Да, да – не удивляйтесь, юные читатели из ХХI века, это было именно матерным ругательством. Писатель Юрий Нагибин, вспоминая те времена, говорил, что слово «жид» стало таким же «заветным», как и другое трехбуквенное «самое любимое слово русского народа»: «Два заветных трехбуквенных слова да боевой клич – родимое “… твою мать” – объединяют разбросанное по огромному пространству население...» Поэт Иосиф Бродский, живший в СССР во времена Феликса Розинера, еще более определенно утверждал (цитирую по очерку Юрия Солодкина. – Ю.О.): «В печатном русском языке слово "еврей" встречалось так же редко, как "пресуществление" или "агорафобия". Вообще, по своему статусу оно близко к матерному слову или названию венерической болезни». Собственно говоря, бывшие советские люди старшего поколения хорошо помнят – все избегали произносить слово «еврей». Это слово в приватных разговорах подчас заменяли на «француз»: «Он из французов?» – спрашивали о человеке с еврейской внешностью, и все всё понимали.

Феликс Розинер, насколько я помню, первым нарушил эту языковую традицию, присвоив своему главному герою имя, отчество и фамилию, имевшие в советской языковой практике, по словам Иосифа Бродского, статус, близкий к матерно-венерическому. Даже Василий Гроссман, впервые в советской литературе мощно поднявший тему совгосантисемитизма, не решился на подобное – он назвал одного из главных героев романа «Жизнь и судьба», гениального физика еврейского происхождения, достаточно нейтрально – Виктор Павлович Штрум. Феликс Розинер решился! Он писал в стиле кафкианского абсурдизма, и он решился...

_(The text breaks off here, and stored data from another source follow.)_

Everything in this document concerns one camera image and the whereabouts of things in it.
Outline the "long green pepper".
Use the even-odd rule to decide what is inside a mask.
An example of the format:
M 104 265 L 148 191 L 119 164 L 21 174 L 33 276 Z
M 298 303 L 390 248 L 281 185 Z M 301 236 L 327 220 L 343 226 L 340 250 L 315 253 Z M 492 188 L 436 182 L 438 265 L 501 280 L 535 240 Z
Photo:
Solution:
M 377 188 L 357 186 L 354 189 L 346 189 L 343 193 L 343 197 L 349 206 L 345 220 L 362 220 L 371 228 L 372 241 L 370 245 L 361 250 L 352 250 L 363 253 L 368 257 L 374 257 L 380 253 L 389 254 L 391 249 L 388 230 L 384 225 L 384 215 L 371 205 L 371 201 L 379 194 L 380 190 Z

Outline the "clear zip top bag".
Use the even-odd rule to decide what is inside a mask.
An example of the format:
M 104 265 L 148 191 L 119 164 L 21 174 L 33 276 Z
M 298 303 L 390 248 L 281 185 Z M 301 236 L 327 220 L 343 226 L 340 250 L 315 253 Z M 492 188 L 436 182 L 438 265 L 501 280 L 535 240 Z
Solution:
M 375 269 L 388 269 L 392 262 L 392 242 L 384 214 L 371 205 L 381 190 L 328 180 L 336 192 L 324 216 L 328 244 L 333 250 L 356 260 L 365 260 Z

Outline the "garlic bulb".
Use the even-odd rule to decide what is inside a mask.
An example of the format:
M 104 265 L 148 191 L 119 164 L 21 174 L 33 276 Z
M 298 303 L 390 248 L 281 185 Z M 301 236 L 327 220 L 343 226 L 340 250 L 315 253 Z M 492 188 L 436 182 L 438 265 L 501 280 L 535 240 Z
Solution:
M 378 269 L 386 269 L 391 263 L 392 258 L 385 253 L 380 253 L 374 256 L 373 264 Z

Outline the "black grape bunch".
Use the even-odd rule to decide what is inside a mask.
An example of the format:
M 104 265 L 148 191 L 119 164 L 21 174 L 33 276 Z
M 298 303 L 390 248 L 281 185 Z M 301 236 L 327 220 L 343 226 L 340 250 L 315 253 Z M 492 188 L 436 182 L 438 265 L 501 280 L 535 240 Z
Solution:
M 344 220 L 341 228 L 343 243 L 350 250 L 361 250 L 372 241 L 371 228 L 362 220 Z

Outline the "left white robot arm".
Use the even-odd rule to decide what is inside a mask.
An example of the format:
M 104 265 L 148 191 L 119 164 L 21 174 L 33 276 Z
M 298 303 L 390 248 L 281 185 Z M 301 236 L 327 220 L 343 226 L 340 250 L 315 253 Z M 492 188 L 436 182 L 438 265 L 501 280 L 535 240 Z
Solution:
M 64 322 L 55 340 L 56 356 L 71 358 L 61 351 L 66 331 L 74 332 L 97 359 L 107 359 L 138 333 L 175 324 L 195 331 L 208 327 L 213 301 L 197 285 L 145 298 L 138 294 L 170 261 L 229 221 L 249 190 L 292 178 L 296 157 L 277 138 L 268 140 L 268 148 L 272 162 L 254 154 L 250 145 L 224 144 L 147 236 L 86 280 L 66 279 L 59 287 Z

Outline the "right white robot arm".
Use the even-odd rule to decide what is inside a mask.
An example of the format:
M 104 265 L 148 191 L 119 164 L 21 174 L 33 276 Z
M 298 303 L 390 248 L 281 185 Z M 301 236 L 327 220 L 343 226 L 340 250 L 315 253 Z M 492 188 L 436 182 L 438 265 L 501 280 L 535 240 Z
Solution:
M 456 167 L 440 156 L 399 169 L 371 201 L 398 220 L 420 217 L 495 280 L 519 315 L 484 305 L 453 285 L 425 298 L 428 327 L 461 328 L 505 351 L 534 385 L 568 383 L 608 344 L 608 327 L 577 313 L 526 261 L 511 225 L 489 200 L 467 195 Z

Писательница Людмила Штерн в очерке о еврействе Иосифа Бродского заметила: «Только евреи знают, как “неуютно” было быть евреем в Советском Союзе». Неуютность эту герой Феликса Розинера познал сполна – со сталинских времен в коммунальном доме-сарае на окраине Москвы до времен брежневских в сибирском ссыльном лагере. Неуютность эта не раз оборачивалась тяжелыми ударами, которые, однако, Финкельмайер задним числом излагает с мягким юмором – для него советский госантисемитизм есть нечто вроде своеобычного природного явления, подобного промозглой дождливой погоде, явления, которое следует воспринимать как неизбежную данность, а не как злой людской умысел. Директор школы, милейший Сидор Николаевич, лишает его золотой медали по причине указания из районо, что, мол, «три золотых – у Штерна, Певзнера и этого... как там?... Финкельмайера...», и «мы столько пропустить не можем, одного снимаем». Затем Финкельмайера не принимают в МВТУ, поставив ему тройку за незаурядное сочинение по «Евгению Онегину», которого он знал наизусть от первой до последней строчки. Какие известные до боли ситуации, какой «знакомый до слез» выверенный событийный ряд!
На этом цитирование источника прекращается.